PROBLEM REQUIREMENTS: Give every line of the data again, exactly.

MATERIAL PROVIDED:
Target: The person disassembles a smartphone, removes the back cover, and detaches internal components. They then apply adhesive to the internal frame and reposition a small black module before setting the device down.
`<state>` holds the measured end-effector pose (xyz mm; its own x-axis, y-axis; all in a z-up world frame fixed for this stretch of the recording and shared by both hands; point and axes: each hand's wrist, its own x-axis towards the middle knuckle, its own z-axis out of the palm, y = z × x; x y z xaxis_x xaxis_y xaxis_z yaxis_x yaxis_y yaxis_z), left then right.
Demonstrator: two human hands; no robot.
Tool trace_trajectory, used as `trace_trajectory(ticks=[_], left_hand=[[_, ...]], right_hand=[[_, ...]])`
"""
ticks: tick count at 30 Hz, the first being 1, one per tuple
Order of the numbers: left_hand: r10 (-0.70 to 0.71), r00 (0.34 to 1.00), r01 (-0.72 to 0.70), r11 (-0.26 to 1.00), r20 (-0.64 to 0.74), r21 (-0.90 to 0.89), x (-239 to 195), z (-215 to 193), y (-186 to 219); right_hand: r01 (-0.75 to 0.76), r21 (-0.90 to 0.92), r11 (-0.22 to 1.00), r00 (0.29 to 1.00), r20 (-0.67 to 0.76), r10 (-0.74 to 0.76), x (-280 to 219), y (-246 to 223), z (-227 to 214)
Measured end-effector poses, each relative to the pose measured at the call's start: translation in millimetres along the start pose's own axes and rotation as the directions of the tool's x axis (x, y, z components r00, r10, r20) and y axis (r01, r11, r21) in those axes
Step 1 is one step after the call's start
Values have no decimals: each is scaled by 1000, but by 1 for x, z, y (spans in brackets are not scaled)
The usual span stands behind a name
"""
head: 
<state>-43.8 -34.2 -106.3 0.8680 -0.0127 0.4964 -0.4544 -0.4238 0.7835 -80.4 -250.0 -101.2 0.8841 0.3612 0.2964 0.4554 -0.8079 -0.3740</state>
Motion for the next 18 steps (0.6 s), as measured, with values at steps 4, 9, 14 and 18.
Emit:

RESPONSE AREA:
Target: The person disassembles a smartphone, removes the back cover, and detaches internal components. They then apply adhesive to the internal frame and reposition a small black module before setting the device down.
`<state>` holds the measured end-effector pose (xyz mm; its own x-axis, y-axis; all in a z-up world frame fixed for this stretch of the recording and shared by both hands; point and axes: each hand's wrist, its own x-axis towards the middle knuckle, its own z-axis out of the palm, y = z × x; x y z xaxis_x xaxis_y xaxis_z yaxis_x yaxis_y yaxis_z), left then right.
Demonstrator: two human hands; no robot.
Tool trace_trajectory, used as `trace_trajectory(ticks=[_], left_hand=[[_, ...]], right_hand=[[_, ...]])`
"""
ticks: tick count at 30 Hz, the first being 1, one per tuple
Order of the numbers: left_hand: r10 (-0.70 to 0.71), r00 (0.34 to 1.00), r01 (-0.72 to 0.70), r11 (-0.26 to 1.00), r20 (-0.64 to 0.74), r21 (-0.90 to 0.89), x (-239 to 195), z (-215 to 193), y (-186 to 219); right_hand: r01 (-0.75 to 0.76), r21 (-0.90 to 0.92), r11 (-0.22 to 1.00), r00 (0.29 to 1.00), r20 (-0.67 to 0.76), r10 (-0.74 to 0.76), x (-280 to 219), y (-246 to 223), z (-227 to 214)
Measured end-effector poses, each relative to the pose measured at the call's start: translation in millimetres along the start pose's own axes and rotation as the directions of the tool's x axis (x, y, z components r00, r10, r20) and y axis (r01, r11, r21) in those axes
Step 1 is one step after the call's start
Values have no decimals: each is scaled by 1000, but by 1 for x, z, y (spans in brackets are not scaled)
The usual span stands behind a name
"""
head: 
<state>-43.8 -34.2 -106.3 0.8680 -0.0127 0.4964 -0.4544 -0.4238 0.7835 -80.4 -250.0 -101.2 0.8841 0.3612 0.2964 0.4554 -0.8079 -0.3740</state>
Motion for the next 18 steps (0.6 s), as measured, with values at steps 4, 9, 14 and 18.
Emit:

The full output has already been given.